Exercise not only helps control high blood pressure, but also helps control weight, strengthen the heart, and relieve stress. Healthy weight, strong heart and mental health are good for your blood pressure.
There is no exercise prescription for everyone, how to exercise in hypertensive patients, and the American Heart Association (AHA) provides guidance on four key areas:
1. Daily aerobic exercise + 2 strength training per week
Aerobic exercise is performed daily and strength training is performed twice a week (non-continuous day for muscle repair).
2. Intensity: Maximum target heart rate=220-age
Start with a medium-intensity exercise.
For aerobic exercise, this means achieving 60% to 70% of the maximum target heart rate (or 220 minus age).
3. Warm up before moving, cool down after moving
Doing "warm before warming, cooling after exercise" helps the heart gradually change from a resting state to an active state, and then back again, which can also reduce the risk of injury or pain.
Warm-up should last at least 10 minutes. If you are older or have been inactive for a long time, warm-up time should be longer.

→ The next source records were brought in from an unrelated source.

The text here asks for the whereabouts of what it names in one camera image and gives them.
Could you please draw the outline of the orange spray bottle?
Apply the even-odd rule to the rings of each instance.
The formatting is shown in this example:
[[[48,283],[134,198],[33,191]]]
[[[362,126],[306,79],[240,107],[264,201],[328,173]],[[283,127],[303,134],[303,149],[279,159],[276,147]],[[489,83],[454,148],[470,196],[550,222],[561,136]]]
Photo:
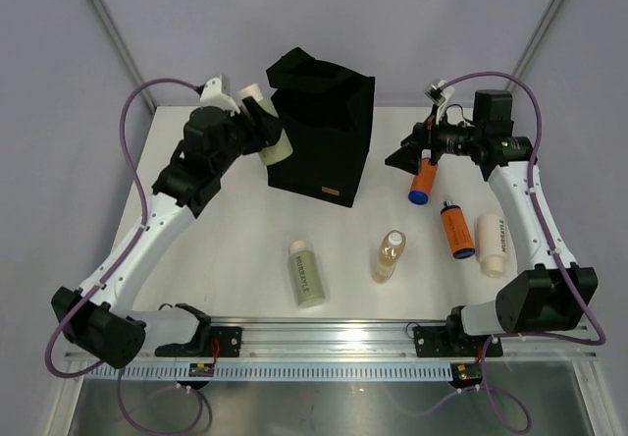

It is also important to allow time for cooling. If you stop exercising too fast, your blood pressure will drop dramatically, which is dangerous and can cause muscle cramps.
4. Exercise time: 30~60 minutes
At least 30 minutes of aerobic exercise per day, if possible increased to 60 minutes.
Strength training should target all major muscle groups and should use a weight that allows you to complete two to three groups of 10 to 12 repetitions.
5. Aerobic exercise combined strength training
Effective aerobic exercise is easier starting from walking, cycling and swimming. Strength training can choose pull-ups, elastic resistance bands, push-ups, etc.xx
Regularly these activities are especially beneficial:
Fast walking, hiking or climbing stairs
Jogging, running, cycling, boating or swimming
?Appropriate level of fitness courses
Group sports, dance classes or fitness games, etc.
Of course, you must work with your doctor to develop an exercise program and an ideal target heart rate.
Special advice on hot water baths and saunas for hypertensive patients:
The heat generated by hot water baths and saunas can cause blood vessels to dilate. Vasodilation also occurs during normal activities, such as brisk walking.
If your doctor tells you to avoid moderate exercise, you should also be careful when considering the hot tub and sauna.
Hypertensive patients should not walk around in cold water and hot tubs or saunas as this may result in elevated blood pressure.
In addition, drinking and sauna are not a good combination to avoid.